Tuesday, January 23, 2007

BABY, I DON'T CARE

Lots of great stuff on DVD today, including The Films Of Kenneth Anger, Volume One. (The first film in this volume, Fireworks, essentially invented Queer Cinema, way back in 1947!) and the fascinating (if barely watchable) double feature combo of Rock Around The Clock and Don't Knock The Rock, unbelievable examples of how Hollywood (in the form of schlockmeister producer Sam Katzman) sold rock and roll to thrill-hungry fifties kids, mostly showcasing the white bread stylings of Bill Haley. (Though Don't Knock The Rock does have Dion, looking like he wants to beat the shit out of somebody, and while he's lip synching The Wanderer and Runaround Sue, all is right with the world.)

For me, the most interesting release today is Warner Home Video's Robert Mitchum: The Signature Collection, because well, it's Mitchum, a definite contender for Coolest Guy Who Ever Lived. This box set is typical of what Warner and other big studios offer when they collect a set devoted to a single star, one or two essential titles and a lot of lesser-known, frankly inferior stuff, not always of interest even if you're a big fan.

With Mitchum, though, there's always something to watch, regardless of the quality of the film. And despite the grab-bag nature of the collected titles, even the lesser titles here are enjoyable.

The biggest title here, for me, is the long-awaited DVD release of Vincente Minnelli's splendidly lurid, garishly candy-colored melodrama Home From The Hill. With a pulpy script and a supporting cast that includes George Hamilton (though he's actually pretty good here), you can't quite take it seriously, yet Minnelli's delirious direction and Mitchum's commited performance as the hyper-macho patriarch of a severely dysfunctional Texas clan manage to transform the soapy aspects of the story into something more primal.
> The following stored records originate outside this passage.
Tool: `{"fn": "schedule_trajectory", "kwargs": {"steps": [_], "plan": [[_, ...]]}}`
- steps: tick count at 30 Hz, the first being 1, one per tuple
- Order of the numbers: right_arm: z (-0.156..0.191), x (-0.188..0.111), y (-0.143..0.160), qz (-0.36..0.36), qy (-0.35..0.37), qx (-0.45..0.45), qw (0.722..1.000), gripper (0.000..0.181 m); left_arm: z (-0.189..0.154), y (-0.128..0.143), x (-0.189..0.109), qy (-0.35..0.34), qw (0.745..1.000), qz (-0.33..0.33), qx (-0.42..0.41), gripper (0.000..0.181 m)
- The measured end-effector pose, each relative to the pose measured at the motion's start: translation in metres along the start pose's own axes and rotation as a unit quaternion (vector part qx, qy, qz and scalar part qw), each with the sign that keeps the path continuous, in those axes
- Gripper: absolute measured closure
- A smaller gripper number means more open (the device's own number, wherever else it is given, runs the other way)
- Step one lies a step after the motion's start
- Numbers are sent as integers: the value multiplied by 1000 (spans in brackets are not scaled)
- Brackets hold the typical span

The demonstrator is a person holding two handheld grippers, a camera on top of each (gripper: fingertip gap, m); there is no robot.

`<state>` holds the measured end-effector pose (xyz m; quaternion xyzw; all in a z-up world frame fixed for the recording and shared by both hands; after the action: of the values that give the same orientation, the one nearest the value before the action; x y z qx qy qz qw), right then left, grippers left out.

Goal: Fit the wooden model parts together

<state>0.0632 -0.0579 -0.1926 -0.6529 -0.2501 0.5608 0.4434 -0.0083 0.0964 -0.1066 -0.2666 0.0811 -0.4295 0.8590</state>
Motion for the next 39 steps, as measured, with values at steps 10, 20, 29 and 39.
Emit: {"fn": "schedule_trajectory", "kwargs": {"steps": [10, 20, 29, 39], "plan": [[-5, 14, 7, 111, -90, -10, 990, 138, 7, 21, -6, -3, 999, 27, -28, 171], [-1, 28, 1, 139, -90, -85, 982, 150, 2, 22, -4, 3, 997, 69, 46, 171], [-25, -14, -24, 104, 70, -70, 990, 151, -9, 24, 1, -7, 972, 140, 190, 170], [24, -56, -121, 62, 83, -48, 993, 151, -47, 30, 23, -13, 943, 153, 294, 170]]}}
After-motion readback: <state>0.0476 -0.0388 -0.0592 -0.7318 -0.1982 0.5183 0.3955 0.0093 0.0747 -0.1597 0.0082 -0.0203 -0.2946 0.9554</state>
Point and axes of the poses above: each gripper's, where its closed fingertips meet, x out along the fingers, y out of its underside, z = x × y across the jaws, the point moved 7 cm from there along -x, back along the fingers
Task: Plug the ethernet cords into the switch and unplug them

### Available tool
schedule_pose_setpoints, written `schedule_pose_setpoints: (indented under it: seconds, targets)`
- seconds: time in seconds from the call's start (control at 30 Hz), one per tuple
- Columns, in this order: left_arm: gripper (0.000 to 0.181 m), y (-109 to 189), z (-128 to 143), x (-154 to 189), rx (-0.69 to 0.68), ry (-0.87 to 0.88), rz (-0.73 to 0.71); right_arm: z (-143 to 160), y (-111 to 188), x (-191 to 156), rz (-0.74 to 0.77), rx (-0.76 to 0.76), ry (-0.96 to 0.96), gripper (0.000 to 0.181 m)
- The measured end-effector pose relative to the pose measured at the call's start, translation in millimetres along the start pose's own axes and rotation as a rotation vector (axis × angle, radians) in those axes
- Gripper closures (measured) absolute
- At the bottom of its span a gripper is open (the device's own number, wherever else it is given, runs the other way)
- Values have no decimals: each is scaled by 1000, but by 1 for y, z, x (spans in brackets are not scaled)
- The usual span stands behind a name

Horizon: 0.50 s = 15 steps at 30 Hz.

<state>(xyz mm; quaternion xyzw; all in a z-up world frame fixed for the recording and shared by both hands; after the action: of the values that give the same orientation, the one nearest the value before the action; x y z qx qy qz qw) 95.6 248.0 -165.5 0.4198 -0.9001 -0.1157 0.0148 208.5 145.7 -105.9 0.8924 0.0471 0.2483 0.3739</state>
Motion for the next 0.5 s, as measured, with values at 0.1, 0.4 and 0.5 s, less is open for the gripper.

Great stuff, and it's available seperately from this set.

Other highlights include Otto Preminger's oddball noir Angel Face, with Mitchum in full hepster mode, Fred Zinnemann's well-regarded The Sundowners, a Down Under family saga with one of Mitchum's best performances ever (which is really saying something!) and Sydney Pollack's near-miss The Yakuza, which shows how by the seventies younger directors had already started casting Mitchum as a walking icon.

The set is rounded out by two disposable but entertaining items, Macao, a weird relic from Howard Hughes' days as head of RKO, mostly directed by a slumming Josef von Sternberg, and last and probably least, The Good Guys And The Bad Guys, a comedy western I remember enjoying as a kid, with a fun cast including George Kennedy and David Carradine. Director Burt Kennedy, six years before Pollack's worshipful use of Mitchum in The Yakuza, treats him as just another aging actor in need of work, and he responds by walking through this like a guy who wants his paycheck. But it's not bad, an entertaing way to kill a lazy afternoon.

And that's what makes this set so much more than the usual thrown together actor collection: It showcases everything Robert Mitchum was: working actor, dedicated artist, icon. And always, always cool.